Pela primeira vez, disputa na OAB-SP tem duas mulheres
A abertura da inscrição das chapas será amanhã. Estão aptos a votar 278.852 advogados e advogadas em um universo de 406.000 inscritos. Desse total, 50,3% são mulheres, segundo dados da OAB.
Uma resolução do Conselho Federal da entidade estabeleceu paridade de gênero e política de cotas raciais a partir das eleições deste ano, marcadas para novembro. Só estarão aptas a participar, portanto, as chapas com, no mínimo, 50% de mulheres e 30% de negros. “Vejo com naturalidade a disputa com duas mulheres. Faz parte do momento que estamos vivenciando. Nossa gestão não foi masculina e já é inclusiva”, disse o atual presidente da OAB-SP.
Natural de Bauru, onde mantém seu escritório, Caio Augusto liderou, em 2018, um movimento entre os advogados “de base” que usavam a cor amarela como símbolo. Ele nega, porém, que tenha votado em Jair Bolsonaro para presidente.
Já suas adversárias são paulistanas. Dora Cavalcanti tem escritório na rua Oscar Freire e formou-se na USP, onde atuou no movimento estudantil. Patrícia Vanzolini, que nasceu durante o exílio dos pais, em Santiago, no Chile, e veio com 1 ano para São Paulo, tem escritório na Avenida Paulista, é professora do Mackenzie e formou-se na PUC-SP.
Até a quinta-feira passada, Patrícia era apontada como candidata a vice na chapa que seria “em tese” encabeçada pelo advogado Leonardo Sica, mas a cabeça de chapa foi anunciada em uma live que pegou muita gente de surpresa. “Sempre consideramos essa possibilidade, mas havia uma tendência machista de acharem que o candidato era ele”, disse a advogada.
Diante do novo modelo de representatividade na categoria, era de se esperar que o debate sobre o machismo estrutural na advocacia ganhasse corpo. “Está na hora de conter o machismo e o racismo estrutural.
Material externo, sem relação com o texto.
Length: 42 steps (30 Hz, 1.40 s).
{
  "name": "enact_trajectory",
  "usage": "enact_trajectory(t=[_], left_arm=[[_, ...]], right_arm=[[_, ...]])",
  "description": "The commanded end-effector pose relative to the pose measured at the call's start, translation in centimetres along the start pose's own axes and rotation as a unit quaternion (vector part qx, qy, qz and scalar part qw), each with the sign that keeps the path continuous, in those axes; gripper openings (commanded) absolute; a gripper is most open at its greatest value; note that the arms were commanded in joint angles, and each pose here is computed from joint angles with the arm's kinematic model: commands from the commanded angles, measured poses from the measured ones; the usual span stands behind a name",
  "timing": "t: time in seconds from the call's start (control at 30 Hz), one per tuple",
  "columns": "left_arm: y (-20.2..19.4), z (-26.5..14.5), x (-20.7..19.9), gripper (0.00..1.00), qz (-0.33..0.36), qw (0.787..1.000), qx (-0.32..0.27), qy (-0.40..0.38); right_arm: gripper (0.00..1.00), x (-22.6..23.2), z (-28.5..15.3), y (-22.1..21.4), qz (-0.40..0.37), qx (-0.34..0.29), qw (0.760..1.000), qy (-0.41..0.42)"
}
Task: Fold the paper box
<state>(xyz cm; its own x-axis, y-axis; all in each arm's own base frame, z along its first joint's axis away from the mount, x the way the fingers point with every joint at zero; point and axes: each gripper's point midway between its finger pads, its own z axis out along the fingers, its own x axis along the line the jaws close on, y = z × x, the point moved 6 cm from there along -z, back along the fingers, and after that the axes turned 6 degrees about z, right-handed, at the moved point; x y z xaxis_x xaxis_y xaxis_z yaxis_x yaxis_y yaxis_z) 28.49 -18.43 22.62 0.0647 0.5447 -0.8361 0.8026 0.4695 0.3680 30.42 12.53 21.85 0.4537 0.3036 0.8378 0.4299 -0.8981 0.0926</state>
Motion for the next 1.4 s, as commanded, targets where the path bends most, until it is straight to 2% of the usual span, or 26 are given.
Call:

Basta olhar a galeria de retratos da OAB. Na última eleição, nenhuma mulher foi eleita presidente em nenhuma seccional”, disse Dora. Sua candidata a vice é a advogada Lazara Carvalho, negra e especialista em atendimento a mulheres vítimas de violência doméstica.
Entre os adversários, Dora é quem atua nos casos de maior repercussão nacional, e enfrentou o juiz Sérgio Moro na Lava Jato quando esteve na defesa da Odebrecht. A advogada, que foi sócia do ex-ministro da Justiça Márcio Thomaz Bastos e presidente do Instituto de Defesa do Direito de Defesa, faz as críticas mais contundentes à operação deflagrada em Curitiba.
“Todos embarcaram nessa ilusão que os excessos da Lava Jato e as 10 medidas contra corrupção significaram um avanço. Mas ficou claro que os fins jamais justificam os meios. Hoje, o País e os julgamentos do STF refletem isso”, afirmou. Quando questionada se é uma advogada “antilavajatista”, no entanto, ela rejeita o rótulo. “Não quero esse carimbo. Vai aparecer que sou pró-corrupção. Sou uma crítica da ruptura com o sistema constitucional que redundou em excessos da Operação Lava Jato”.
Com tons diferentes, os demais candidatos concordam sobre esse tema. “Houve abusos da Lava Jato e o Judiciário reconheceu isso. Mas o Ministério Público merece nosso respeito. Um grupo de promotores não pode pretender ser maior que a própria promotoria”, disse Caio Augusto. “A Lava Jato extrapolou em muitos pontos e criou uma cultura jurídica de autoritarismo penal muito perniciosa e que se espraiou”, afirmou Patrícia.
O trio de candidatos é cuidadoso, mas diverge ao tratar sobre uma pauta que hoje divide a OAB nacionalmente: o impeachment de Bolsonaro. A entidade, que esteve na linha de frente do Fora Collor ao Fora Dilma, recebeu um parecer jurídico robusto indicando crimes de responsabilidade contra o atual chefe do Executivo, mas interditou o debate e se absteve de ir às ruas.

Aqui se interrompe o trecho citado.